The task. Tell how many lines in the data contain the word "power", and leave out everything else.

(Data in this exercise begins)

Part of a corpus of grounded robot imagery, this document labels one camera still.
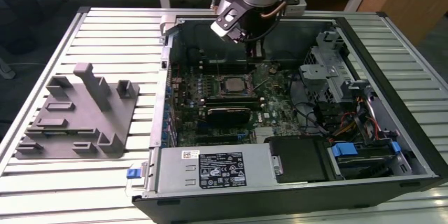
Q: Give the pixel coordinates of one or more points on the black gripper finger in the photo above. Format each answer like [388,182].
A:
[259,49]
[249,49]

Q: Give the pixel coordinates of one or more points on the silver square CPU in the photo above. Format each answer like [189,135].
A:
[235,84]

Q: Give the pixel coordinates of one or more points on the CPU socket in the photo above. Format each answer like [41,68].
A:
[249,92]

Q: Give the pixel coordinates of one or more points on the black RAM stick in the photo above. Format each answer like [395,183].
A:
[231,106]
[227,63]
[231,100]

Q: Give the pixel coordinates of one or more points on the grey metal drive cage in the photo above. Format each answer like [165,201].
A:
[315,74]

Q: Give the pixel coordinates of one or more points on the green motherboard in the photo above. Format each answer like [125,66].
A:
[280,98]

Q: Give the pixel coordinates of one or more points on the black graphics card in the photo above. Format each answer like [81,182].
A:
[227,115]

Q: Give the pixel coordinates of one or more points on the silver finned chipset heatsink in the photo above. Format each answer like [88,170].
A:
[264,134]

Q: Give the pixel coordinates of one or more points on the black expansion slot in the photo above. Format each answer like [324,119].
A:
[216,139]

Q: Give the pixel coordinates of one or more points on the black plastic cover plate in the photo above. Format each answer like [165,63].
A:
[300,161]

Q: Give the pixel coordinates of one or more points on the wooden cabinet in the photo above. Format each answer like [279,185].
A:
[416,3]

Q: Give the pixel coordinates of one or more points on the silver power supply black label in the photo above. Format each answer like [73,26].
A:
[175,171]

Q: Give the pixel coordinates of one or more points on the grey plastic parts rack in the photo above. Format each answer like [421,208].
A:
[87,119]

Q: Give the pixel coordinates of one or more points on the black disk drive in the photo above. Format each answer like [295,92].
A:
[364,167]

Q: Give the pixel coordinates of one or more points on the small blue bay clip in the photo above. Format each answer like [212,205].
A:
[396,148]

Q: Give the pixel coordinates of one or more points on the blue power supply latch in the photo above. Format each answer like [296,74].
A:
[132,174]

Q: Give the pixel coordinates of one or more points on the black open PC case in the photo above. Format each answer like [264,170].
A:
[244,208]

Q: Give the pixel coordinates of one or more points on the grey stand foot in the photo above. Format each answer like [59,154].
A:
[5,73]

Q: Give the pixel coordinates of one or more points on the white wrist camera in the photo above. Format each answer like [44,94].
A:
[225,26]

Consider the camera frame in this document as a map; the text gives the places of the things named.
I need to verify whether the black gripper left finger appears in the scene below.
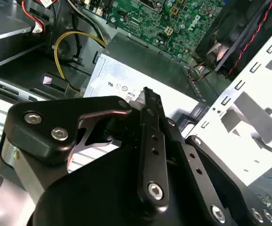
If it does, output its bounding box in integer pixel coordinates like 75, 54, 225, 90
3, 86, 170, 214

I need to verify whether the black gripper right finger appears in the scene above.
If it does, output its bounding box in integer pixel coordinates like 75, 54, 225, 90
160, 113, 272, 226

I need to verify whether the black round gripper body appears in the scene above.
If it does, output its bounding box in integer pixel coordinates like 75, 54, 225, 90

(Data in this exercise ends)

Exercise result. 2